EXERCISE GOAL >> Look for the word "body" in the records, and copy each line where it appears.

EXERCISE MATERIALS >>

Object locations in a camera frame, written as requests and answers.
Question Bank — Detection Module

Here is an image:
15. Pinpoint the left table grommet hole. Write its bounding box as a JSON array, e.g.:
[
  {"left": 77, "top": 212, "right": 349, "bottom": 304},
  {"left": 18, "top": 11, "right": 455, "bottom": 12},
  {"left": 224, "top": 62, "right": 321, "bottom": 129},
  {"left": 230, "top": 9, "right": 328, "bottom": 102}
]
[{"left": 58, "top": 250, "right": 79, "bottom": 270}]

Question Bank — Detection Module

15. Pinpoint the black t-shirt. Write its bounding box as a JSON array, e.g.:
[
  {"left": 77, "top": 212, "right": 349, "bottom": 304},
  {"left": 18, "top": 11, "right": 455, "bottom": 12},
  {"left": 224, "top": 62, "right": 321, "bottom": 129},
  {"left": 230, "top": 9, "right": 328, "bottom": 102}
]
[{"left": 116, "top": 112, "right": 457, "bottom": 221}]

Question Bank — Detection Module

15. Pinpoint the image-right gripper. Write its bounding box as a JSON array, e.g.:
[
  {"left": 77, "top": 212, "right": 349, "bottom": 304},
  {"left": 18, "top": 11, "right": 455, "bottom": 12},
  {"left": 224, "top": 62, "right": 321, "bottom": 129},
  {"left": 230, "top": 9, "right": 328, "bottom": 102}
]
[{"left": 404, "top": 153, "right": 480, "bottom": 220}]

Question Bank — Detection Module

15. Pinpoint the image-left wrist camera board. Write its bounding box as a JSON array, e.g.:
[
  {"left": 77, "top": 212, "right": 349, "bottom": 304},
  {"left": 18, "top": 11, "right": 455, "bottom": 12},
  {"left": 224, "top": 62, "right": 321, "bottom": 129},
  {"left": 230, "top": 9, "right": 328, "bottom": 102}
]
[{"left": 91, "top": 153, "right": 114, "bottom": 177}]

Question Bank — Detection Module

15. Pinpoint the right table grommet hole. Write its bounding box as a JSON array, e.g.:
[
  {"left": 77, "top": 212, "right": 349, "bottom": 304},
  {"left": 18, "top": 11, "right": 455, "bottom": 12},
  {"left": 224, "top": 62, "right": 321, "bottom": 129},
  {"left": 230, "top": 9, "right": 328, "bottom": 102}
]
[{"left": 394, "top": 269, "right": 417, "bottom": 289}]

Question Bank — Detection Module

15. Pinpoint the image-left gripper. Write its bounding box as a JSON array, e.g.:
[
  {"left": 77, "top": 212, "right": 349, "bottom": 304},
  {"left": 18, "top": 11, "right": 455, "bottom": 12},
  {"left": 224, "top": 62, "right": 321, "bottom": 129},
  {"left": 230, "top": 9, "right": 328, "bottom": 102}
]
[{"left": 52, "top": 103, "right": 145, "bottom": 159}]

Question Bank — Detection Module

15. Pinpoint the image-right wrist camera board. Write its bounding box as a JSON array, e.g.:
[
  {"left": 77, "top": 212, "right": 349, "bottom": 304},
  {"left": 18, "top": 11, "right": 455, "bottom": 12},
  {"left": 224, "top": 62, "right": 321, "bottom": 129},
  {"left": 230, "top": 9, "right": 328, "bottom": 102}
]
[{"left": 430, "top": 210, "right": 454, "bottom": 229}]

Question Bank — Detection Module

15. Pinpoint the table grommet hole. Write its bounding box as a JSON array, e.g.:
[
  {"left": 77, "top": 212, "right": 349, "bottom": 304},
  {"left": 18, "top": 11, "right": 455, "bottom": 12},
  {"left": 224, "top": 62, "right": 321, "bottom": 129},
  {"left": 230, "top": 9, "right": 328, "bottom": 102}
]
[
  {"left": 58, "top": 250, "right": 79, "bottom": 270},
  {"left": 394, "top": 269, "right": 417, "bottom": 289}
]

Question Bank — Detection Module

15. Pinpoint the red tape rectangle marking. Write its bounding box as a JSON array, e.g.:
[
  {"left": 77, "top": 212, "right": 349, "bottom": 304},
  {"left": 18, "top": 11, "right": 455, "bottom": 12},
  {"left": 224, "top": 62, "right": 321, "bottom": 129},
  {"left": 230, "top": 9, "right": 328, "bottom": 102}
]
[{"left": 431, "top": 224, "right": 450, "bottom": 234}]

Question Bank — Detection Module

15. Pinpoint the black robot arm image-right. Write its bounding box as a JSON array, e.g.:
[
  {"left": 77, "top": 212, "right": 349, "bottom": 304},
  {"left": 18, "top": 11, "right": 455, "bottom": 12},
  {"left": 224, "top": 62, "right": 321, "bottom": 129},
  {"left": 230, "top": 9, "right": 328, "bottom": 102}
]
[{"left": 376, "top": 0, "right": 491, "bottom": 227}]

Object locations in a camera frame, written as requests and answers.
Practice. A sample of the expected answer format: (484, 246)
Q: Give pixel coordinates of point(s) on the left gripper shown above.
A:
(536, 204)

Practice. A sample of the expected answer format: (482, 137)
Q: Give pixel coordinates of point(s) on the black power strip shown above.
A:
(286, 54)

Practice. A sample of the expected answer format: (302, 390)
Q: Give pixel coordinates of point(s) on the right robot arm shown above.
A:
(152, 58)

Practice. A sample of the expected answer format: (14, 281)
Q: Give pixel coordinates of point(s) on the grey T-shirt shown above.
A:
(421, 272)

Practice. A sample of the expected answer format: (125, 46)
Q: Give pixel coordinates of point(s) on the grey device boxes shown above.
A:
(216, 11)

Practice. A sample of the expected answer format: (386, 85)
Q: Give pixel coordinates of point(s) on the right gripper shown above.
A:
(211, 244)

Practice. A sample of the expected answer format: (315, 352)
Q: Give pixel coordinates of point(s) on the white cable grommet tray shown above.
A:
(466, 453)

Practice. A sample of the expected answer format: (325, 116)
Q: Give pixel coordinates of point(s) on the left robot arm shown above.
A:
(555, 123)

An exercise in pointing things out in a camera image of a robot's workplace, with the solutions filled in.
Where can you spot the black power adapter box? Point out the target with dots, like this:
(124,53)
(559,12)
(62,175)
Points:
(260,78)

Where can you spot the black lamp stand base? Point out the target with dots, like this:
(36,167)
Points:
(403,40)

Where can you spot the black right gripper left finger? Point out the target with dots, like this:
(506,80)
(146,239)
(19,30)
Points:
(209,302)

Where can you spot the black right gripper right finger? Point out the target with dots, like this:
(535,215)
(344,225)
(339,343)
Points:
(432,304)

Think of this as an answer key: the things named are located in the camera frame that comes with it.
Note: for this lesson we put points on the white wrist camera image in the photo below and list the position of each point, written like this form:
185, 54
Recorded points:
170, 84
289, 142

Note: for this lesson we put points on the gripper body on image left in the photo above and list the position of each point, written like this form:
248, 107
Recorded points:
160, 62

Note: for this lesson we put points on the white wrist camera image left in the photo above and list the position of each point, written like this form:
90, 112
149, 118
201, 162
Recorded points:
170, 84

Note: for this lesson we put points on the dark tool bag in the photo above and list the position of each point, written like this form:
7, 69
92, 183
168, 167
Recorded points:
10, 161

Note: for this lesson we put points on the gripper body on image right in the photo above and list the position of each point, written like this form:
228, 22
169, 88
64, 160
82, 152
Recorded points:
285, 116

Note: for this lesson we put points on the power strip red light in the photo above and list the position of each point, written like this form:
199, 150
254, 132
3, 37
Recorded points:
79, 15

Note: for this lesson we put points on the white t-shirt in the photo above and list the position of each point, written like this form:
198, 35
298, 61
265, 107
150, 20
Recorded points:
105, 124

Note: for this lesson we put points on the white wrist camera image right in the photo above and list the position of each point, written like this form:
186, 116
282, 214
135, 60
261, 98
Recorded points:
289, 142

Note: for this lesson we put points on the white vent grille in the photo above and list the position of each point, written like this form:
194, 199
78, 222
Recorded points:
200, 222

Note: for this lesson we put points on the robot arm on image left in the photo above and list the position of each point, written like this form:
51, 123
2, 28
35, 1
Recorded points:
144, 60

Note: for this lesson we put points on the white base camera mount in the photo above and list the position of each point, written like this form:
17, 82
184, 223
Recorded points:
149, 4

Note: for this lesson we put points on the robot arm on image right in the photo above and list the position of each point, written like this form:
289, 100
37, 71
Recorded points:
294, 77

ANSWER AREA >>
Note: for this lesson we put points on the gripper body on image left in the photo above and list the position of each point, written like this form:
Note: for this lesson we put points on the gripper body on image right in the photo above and list the position of each point, written like this form:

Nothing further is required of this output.